Exercise: Tally every line of the listing where the string "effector" is found, and state the total alone.

○ ○ ○ ○

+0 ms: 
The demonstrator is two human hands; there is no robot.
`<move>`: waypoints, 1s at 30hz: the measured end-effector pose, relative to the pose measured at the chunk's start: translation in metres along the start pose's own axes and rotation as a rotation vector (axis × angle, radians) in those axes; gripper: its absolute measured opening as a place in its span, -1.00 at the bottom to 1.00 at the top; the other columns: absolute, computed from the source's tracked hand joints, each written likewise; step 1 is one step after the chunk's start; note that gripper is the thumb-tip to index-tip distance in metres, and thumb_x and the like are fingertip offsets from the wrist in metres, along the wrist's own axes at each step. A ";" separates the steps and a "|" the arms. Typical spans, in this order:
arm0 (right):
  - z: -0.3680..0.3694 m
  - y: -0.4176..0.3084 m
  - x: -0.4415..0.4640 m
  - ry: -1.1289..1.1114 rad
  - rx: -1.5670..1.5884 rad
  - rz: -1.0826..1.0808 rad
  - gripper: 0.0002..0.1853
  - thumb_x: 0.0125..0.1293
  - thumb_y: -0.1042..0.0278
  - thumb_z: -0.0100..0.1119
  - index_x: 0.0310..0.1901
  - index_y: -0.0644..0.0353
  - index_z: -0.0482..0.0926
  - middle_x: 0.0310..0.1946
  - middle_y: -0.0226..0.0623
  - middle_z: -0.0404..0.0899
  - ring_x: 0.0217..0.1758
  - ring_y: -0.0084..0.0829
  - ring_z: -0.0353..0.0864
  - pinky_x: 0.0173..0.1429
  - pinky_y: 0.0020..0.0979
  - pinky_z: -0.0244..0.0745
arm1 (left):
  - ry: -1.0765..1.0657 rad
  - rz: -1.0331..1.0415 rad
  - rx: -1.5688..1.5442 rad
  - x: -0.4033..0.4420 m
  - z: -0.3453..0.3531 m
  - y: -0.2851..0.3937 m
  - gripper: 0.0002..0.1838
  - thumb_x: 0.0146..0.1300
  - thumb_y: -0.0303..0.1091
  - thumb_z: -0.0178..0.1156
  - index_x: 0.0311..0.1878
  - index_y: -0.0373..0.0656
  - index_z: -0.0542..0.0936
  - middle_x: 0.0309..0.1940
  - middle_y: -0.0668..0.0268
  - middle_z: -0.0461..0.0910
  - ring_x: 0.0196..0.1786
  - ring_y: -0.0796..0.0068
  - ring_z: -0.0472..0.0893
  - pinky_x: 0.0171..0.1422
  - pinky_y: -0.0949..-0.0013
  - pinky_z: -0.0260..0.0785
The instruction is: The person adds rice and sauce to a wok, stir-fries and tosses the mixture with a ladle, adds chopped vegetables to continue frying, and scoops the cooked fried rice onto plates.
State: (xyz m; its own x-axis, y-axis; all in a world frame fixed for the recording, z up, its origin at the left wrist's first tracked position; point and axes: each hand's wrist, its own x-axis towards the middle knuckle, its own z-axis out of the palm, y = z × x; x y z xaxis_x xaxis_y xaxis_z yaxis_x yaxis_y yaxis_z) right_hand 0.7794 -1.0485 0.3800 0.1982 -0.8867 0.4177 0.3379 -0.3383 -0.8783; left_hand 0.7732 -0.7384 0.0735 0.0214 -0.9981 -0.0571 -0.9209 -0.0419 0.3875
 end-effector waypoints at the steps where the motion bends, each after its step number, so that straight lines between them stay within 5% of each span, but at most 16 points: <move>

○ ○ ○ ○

Written solution: 2